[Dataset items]
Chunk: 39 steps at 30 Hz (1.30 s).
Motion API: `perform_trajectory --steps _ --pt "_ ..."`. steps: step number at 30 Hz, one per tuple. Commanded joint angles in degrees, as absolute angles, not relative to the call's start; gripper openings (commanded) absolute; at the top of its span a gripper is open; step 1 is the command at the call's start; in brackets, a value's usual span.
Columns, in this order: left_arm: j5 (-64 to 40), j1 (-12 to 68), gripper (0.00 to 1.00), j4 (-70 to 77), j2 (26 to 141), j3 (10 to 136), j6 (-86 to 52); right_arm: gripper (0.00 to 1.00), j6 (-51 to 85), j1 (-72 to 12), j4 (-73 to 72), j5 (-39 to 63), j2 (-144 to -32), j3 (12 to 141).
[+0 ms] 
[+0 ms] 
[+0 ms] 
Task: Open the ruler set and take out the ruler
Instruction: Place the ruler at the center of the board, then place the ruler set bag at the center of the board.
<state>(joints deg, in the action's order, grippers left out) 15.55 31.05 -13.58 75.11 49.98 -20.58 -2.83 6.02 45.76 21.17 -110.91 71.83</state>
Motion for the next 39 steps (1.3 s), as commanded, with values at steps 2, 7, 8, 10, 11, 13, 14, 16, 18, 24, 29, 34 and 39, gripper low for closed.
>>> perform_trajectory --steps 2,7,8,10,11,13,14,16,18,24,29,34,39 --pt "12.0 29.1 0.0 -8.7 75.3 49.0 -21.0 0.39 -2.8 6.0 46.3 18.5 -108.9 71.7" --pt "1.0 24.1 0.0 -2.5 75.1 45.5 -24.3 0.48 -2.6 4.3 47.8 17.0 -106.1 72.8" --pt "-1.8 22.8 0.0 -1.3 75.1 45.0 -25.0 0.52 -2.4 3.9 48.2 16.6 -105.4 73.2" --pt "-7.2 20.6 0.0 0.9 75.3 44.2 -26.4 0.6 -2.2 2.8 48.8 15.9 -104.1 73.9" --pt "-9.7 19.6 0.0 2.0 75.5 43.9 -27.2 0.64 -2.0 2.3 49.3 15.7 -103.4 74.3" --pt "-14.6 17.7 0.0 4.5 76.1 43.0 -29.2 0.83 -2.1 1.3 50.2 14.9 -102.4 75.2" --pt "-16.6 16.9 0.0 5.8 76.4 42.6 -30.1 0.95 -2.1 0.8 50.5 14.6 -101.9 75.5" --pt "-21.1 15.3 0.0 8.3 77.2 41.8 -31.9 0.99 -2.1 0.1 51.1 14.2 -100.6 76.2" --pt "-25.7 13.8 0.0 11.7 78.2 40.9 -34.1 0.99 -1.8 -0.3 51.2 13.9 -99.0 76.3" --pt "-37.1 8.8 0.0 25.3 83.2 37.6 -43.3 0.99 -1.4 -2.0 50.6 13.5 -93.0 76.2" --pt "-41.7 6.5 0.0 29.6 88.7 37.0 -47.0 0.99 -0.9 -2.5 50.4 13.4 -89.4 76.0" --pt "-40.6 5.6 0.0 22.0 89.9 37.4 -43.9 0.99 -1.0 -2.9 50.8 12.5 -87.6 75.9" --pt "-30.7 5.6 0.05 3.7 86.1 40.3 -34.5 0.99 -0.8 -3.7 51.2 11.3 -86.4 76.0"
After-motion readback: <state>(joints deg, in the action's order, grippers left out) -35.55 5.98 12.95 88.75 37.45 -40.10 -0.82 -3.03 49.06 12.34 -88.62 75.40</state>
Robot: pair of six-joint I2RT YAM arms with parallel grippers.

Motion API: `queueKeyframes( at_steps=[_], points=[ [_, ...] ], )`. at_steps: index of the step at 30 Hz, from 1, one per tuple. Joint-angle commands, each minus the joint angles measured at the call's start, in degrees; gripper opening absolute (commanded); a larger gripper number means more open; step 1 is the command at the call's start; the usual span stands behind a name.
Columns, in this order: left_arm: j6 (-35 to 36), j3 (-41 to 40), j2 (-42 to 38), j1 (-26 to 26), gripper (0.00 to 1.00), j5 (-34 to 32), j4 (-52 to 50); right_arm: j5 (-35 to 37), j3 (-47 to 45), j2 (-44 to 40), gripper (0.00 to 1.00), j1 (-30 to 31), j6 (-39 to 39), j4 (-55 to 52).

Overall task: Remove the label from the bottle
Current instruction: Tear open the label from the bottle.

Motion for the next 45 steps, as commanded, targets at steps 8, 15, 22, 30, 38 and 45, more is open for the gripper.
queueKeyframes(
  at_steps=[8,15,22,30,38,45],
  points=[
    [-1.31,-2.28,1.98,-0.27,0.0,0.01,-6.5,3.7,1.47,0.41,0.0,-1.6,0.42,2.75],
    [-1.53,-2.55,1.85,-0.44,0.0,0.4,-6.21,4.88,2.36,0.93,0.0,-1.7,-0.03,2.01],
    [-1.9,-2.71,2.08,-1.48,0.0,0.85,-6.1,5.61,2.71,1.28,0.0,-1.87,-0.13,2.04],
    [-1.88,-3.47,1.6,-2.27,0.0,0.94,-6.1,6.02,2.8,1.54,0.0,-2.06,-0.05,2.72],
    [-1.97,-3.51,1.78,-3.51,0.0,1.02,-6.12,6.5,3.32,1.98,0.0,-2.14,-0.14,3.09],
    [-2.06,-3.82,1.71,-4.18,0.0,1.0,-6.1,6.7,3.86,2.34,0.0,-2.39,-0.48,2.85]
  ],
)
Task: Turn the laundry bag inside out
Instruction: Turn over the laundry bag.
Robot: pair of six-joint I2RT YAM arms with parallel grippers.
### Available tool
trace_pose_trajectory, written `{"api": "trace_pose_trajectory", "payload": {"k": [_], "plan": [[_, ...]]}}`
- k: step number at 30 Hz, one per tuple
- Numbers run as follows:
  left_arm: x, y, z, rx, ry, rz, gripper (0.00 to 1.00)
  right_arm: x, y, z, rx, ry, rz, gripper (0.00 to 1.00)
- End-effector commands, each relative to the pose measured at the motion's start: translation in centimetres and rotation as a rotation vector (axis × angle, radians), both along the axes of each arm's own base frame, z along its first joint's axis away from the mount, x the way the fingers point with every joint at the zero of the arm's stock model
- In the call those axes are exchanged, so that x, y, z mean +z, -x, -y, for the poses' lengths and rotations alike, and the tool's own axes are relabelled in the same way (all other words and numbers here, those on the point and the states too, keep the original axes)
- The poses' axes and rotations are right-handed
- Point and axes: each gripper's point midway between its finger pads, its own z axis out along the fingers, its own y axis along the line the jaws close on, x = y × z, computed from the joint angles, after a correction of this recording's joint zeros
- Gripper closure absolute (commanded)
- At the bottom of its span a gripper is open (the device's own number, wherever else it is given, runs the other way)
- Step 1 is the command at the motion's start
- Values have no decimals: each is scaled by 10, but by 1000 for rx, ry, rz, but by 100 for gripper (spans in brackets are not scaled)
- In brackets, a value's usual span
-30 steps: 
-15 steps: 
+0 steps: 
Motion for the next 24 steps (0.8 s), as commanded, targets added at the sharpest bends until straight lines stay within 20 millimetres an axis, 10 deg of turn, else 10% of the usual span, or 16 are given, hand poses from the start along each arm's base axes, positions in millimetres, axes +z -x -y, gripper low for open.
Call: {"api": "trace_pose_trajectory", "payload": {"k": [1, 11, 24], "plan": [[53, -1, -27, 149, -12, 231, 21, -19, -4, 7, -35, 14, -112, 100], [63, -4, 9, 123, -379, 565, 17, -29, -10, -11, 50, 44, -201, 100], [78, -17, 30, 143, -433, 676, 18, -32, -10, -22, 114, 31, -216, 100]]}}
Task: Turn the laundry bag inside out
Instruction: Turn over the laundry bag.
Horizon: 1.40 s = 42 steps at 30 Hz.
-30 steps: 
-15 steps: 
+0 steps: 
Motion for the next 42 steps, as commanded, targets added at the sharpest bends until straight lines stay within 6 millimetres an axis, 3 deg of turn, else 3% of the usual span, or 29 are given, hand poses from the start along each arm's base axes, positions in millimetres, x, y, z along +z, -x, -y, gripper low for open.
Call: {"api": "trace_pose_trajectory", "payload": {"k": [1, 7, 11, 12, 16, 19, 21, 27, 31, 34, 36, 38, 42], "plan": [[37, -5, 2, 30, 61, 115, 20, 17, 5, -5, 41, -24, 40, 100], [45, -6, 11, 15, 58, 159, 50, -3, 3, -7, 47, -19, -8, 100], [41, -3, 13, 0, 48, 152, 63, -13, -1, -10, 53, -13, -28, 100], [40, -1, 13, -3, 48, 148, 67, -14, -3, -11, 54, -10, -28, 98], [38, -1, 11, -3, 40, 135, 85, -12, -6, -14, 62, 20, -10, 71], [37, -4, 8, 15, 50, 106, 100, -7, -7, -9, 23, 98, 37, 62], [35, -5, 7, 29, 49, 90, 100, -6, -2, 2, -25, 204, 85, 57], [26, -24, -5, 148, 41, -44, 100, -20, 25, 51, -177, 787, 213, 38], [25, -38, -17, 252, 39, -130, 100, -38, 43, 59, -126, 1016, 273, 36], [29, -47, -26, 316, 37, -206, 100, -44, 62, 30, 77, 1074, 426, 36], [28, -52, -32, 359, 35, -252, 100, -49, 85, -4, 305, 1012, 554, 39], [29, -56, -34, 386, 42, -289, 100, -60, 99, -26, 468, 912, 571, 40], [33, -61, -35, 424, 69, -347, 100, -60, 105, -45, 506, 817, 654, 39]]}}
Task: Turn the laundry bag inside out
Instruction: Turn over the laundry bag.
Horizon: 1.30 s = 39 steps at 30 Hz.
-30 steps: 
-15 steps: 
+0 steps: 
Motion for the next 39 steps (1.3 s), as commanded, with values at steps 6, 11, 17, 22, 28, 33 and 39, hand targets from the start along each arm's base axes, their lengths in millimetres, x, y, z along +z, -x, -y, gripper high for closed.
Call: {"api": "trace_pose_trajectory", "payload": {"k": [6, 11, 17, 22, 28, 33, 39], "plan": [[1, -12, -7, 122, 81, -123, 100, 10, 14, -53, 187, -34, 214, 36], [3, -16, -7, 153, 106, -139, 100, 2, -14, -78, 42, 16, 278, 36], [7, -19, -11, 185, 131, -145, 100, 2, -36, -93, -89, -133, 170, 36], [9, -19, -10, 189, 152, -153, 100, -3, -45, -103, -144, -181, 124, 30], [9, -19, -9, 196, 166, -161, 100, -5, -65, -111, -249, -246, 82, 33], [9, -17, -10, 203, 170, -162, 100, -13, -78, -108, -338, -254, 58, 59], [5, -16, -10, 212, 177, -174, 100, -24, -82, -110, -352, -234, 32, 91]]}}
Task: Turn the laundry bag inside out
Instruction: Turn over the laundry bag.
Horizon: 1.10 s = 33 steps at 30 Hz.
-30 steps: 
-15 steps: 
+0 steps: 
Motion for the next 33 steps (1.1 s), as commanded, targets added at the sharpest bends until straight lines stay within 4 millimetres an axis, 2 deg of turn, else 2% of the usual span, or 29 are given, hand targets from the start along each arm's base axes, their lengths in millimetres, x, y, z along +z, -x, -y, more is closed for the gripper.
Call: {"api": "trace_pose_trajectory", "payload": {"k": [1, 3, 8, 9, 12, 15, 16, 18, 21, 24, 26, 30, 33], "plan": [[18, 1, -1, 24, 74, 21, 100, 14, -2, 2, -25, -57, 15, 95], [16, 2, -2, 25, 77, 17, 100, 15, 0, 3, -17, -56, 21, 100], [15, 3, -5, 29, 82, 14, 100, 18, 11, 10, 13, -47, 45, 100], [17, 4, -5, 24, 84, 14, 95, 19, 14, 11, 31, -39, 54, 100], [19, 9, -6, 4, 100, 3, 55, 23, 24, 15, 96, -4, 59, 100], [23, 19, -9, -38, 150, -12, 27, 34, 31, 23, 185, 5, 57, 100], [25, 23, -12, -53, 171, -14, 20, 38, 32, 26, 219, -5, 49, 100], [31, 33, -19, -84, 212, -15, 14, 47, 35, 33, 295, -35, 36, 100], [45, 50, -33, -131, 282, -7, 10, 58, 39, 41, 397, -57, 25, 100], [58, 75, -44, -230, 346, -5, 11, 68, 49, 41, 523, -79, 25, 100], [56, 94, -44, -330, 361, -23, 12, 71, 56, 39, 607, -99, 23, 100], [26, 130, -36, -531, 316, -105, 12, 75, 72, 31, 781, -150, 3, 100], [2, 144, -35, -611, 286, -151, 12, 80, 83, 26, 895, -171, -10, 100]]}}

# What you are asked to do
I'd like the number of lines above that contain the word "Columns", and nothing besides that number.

# Exercise output
2